• _Exercise instructions_: Copy the listing below exactly. Pictures stay out of it.
----- Supplied material
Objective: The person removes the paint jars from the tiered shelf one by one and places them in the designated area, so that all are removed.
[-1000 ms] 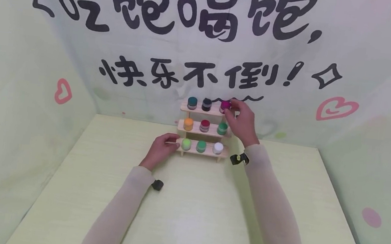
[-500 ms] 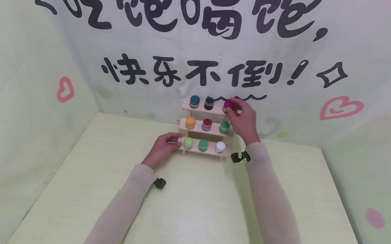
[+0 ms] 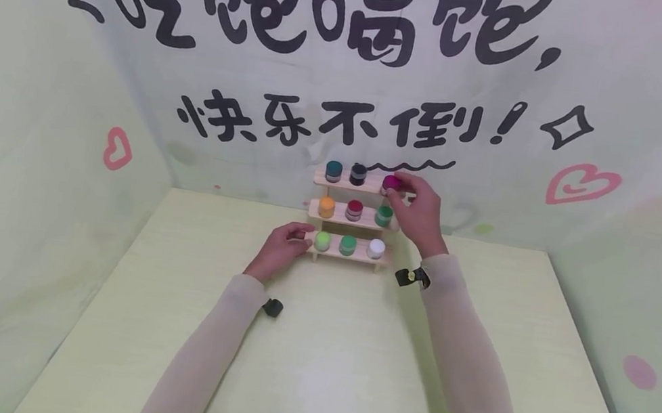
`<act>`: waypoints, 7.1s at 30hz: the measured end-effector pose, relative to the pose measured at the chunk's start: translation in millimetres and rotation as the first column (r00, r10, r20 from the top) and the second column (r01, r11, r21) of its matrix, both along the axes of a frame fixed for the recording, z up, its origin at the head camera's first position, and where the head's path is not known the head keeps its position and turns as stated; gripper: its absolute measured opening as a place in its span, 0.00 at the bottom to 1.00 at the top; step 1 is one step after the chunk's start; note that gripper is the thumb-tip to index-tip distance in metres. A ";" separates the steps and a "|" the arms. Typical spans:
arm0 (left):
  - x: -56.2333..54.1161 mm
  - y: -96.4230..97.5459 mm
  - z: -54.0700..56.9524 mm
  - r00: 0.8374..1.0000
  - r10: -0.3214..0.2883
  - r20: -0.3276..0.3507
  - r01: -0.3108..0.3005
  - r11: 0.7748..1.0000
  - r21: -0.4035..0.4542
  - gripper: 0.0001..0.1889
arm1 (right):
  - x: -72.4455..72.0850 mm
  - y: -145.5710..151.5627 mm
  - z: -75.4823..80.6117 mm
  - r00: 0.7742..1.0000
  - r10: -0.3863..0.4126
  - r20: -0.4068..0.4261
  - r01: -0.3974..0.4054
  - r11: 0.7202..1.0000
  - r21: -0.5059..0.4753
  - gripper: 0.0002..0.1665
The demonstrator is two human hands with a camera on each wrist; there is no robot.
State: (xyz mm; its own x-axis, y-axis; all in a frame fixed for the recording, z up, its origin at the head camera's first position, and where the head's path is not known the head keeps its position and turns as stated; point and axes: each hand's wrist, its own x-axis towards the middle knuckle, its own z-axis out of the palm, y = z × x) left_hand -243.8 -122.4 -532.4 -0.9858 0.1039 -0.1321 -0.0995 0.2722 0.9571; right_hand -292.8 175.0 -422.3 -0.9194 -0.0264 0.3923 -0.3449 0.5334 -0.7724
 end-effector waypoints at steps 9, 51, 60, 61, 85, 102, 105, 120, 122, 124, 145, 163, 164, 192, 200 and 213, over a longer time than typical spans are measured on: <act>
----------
• _Answer to this task_:
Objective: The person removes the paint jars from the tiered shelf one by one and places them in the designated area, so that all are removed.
[-1000 ms] 
[-500 ms] 
[+0 ms] 
`<act>`: waypoints, 7.1s at 30hz: the measured end-effector pose, relative to the pose measured at the chunk's start: translation in millimetres and rotation as the first column (r00, r10, r20 from the top) and the second column (r01, r11, r21) of its matrix, both along the axes of a frame fixed for the recording, z up, its origin at the head camera's first position, and where the head's path is not known the head keeps its position and turns as stated; gripper: its absolute measured opening as a place in its span, 0.00 at the bottom to 1.00 at the top; step 1 is one step after the chunk's start; note that gripper is the thumb-tip to index-tip distance in metres. A ";" separates the steps and a "|" the arms. Typical spans:
arm0 (left):
  - x: -56.2333..54.1161 mm
  - y: -96.4230..97.5459 mm
  - z: -54.0700..56.9524 mm
  - r00: 0.8374..1.0000
  - r10: -0.3214..0.2883
  - r20: -0.3276..0.3507
  - r01: -0.3108..0.3005
  - r11: 0.7748..1.0000
  - r21: -0.4035..0.4542
  - gripper: 0.0001..0.1889
arm1 (right):
  - x: -72.4455..72.0850 mm
  - y: -145.5710..151.5627 mm
  - z: -75.4823..80.6117 mm
  - r00: 0.7742..1.0000
  - r10: -0.3863..0.4126
  - r20: -0.4068..0.4261
  - r01: -0.3974..0.4054
  - r11: 0.7202..1.0000
  - r21: -0.5059..0.4753
  - gripper: 0.0002..0.1665
The demonstrator is two human hands with a camera on each wrist; there is no robot.
State: (xyz mm; its own x-axis, y-axis; all in a frame fixed for the recording, z up, its origin at the head camera's first position, and where the head's path is not known the head keeps its position and turns as stated; point and axes: each hand's wrist, its own x-axis towards the middle knuckle, its own z-axis out of the palm, y = z × x) left_hand -243.8 -122.4 -532.4 -0.9858 0.1039 -0.1321 -0.0995 0.2722 0.9571; right_hand -292.8 175.0 -422.3 -0.9194 -0.0264 0.3923 -0.3449 0.5334 -0.7724
 end-effector waypoints at steps 9, 51, 60, 61, 85, 102, 105, 120, 122, 124, 145, 163, 164, 192, 200 and 213, over a longer time than typical spans are measured on: <act>

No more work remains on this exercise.